November 23, 2012/in Winter-Spring 2013, Writing for Young People, Writing for Young People / by Grace Thomas

Everything was green. The way the sun shone down made everything seem brighter than it was. The arch of trees above my head should have provided a veil from the warm spring sunshine, but it didn’t. The sun still managed to shine on everything, even the tiny black ants scampering at the base of the trees. They gathered specks of dirt and pieces of splintered bark left over from the storm the night before.

The path was hidden, and if you didn’t know where to look, then you would never find it, which I found to be a shame because everything about it was beautiful. Only one other person knew about it. When we were seven we agreed to keep it a secret, and ever since then I struggled to keep my lips closed tight. I was never good at keeping secrets. He was, though.

I stared at the dirt, counting the roots as I walked. I concentrated so hard it was almost as if my feet weren’t moving at all.

A breeze blew through the trees, and I closed my eyes as my hair fell in front of my face, but I didn’t stop walking. I was never very graceful, even with my eyes open, but still I kept my eyes closed. I could hear the faint sound of the creek up ahead, and I let the running water guide me like I knew he would if he were here beside me.

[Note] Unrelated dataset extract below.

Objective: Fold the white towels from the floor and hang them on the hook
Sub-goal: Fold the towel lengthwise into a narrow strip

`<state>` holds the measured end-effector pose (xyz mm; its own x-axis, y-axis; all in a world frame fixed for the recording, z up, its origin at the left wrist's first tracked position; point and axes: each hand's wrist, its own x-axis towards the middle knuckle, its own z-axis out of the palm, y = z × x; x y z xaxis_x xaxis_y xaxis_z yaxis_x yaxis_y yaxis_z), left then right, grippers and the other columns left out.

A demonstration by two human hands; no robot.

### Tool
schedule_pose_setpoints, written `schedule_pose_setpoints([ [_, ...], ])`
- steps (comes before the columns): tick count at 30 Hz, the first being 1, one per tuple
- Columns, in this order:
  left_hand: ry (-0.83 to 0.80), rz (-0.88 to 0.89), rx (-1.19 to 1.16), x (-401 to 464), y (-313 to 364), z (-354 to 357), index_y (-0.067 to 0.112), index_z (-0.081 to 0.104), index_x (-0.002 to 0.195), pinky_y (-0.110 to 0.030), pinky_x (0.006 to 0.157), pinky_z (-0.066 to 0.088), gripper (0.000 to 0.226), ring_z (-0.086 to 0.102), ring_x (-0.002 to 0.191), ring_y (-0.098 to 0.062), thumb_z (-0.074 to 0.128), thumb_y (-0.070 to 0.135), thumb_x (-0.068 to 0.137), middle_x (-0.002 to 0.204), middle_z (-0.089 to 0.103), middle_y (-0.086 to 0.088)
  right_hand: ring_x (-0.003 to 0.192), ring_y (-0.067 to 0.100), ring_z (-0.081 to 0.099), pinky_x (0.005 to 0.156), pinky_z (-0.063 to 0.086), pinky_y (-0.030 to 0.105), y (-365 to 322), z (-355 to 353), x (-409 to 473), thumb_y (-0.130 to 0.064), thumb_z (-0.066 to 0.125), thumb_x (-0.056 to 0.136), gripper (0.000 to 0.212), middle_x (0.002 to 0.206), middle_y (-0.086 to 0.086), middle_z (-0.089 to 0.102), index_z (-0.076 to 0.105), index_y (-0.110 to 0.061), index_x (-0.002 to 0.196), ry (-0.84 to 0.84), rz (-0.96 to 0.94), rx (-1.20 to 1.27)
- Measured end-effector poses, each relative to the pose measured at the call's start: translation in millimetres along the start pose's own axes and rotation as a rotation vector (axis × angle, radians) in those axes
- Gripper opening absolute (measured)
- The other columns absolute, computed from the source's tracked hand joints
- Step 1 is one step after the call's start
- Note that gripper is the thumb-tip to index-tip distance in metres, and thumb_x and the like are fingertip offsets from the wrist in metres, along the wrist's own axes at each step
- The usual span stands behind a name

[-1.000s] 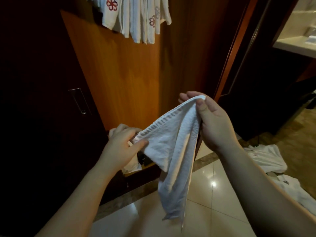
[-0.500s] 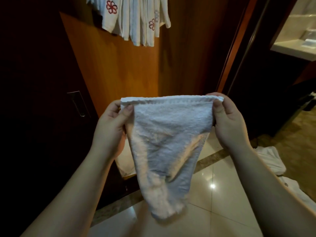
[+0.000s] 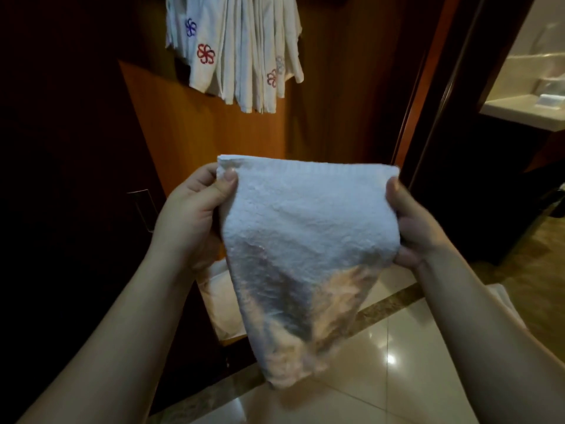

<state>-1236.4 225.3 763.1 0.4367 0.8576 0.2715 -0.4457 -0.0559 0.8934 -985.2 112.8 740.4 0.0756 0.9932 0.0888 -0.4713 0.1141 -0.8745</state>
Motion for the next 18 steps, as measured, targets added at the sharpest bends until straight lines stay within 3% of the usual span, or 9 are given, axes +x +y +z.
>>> schedule_pose_setpoints([
  [4,0.018,-0.036,0.012,-3.4,-8.9,-0.1,0.012,0.071,0.091,-0.025,0.063,0.058,0.015,0.071,0.073,-0.015,0.061,0.020,0.082,0.083,0.075,-0.007,0.124,0.029,0.062,0.092,0.056,0.036,21.8,-20.1,-5.1,-0.031,0.077,0.085,0.044,0.133,0.015,0.065,0.071,-0.012,0.125,-0.089,0.147,0.022],
  [7,0.027,-0.050,0.068,-4.9,-11.8,-8.4,0.019,0.075,0.080,-0.024,0.060,0.057,0.012,0.071,0.069,-0.015,0.064,0.022,0.080,0.080,0.075,-0.005,0.131,0.031,0.056,0.097,0.053,0.037,22.7,-22.9,-3.7,-0.032,0.079,0.086,0.051,0.139,0.018,0.060,0.067,-0.008,0.129,-0.088,0.095,0.105],
  [11,-0.016,0.016,0.117,-5.1,-6.1,-17.1,0.025,0.077,0.078,-0.027,0.063,0.058,0.015,0.071,0.071,-0.015,0.066,0.018,0.085,0.079,0.075,-0.001,0.129,0.030,0.057,0.098,0.052,0.039,17.7,-16.6,-3.5,-0.033,0.068,0.090,0.042,0.136,0.015,0.063,0.070,-0.013,0.127,-0.108,0.038,0.056],
  [13,-0.028,0.070,0.068,-3.4,-0.2,-23.0,0.024,0.078,0.080,-0.028,0.064,0.059,0.022,0.073,0.072,-0.015,0.059,0.016,0.086,0.080,0.076,-0.001,0.129,0.031,0.058,0.098,0.052,0.040,12.7,-10.8,-1.0,-0.034,0.067,0.092,0.042,0.135,0.015,0.063,0.068,-0.012,0.129,-0.174,0.021,0.067],
  [15,-0.081,0.053,0.021,-3.8,2.7,-29.4,0.023,0.079,0.086,-0.029,0.067,0.060,0.015,0.075,0.079,-0.018,0.064,0.021,0.086,0.087,0.077,-0.002,0.130,0.033,0.057,0.099,0.052,0.042,7.7,-2.9,4.9,-0.035,0.068,0.093,0.045,0.136,0.017,0.062,0.066,-0.009,0.130,-0.204,0.018,0.090],
  [16,-0.124,-0.018,0.006,-6.5,3.0,-29.8,0.022,0.081,0.090,-0.031,0.069,0.060,0.013,0.075,0.084,-0.020,0.076,0.028,0.079,0.093,0.078,-0.004,0.131,0.034,0.055,0.100,0.051,0.043,7.1,0.4,8.6,-0.034,0.069,0.094,0.046,0.137,0.019,0.061,0.065,-0.007,0.131,-0.210,0.027,0.099],
  [18,-0.174,-0.235,0.002,-12.3,-7.4,-33.8,0.021,0.083,0.092,-0.033,0.069,0.061,0.050,0.076,0.090,-0.023,0.095,0.044,0.049,0.099,0.078,-0.006,0.133,0.036,0.053,0.101,0.050,0.045,12.4,3.0,15.2,-0.033,0.071,0.093,0.049,0.139,0.021,0.059,0.064,-0.005,0.132,-0.218,0.053,0.095],
])
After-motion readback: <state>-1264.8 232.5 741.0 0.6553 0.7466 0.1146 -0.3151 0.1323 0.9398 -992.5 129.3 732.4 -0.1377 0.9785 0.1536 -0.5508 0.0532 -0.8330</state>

When I opened my eyes, a speck of copper brown caught my eye through the trees, and I couldn’t stop the smile that spread across my face. It had been only a few days since I had seen the sparrow out on the path. I knew it was the same one because the patch of black on his breast looked like a heart. He perched on a low branch a few feet to my right, and if my arm were a foot longer I probably could have touched him. I knew his presence, so buried in the forest, was rare because sparrows, as far as I could remember, preferred the city and the presence of people. There were no people here, except me. He blinked once, and when I took a step towards him, he flew away.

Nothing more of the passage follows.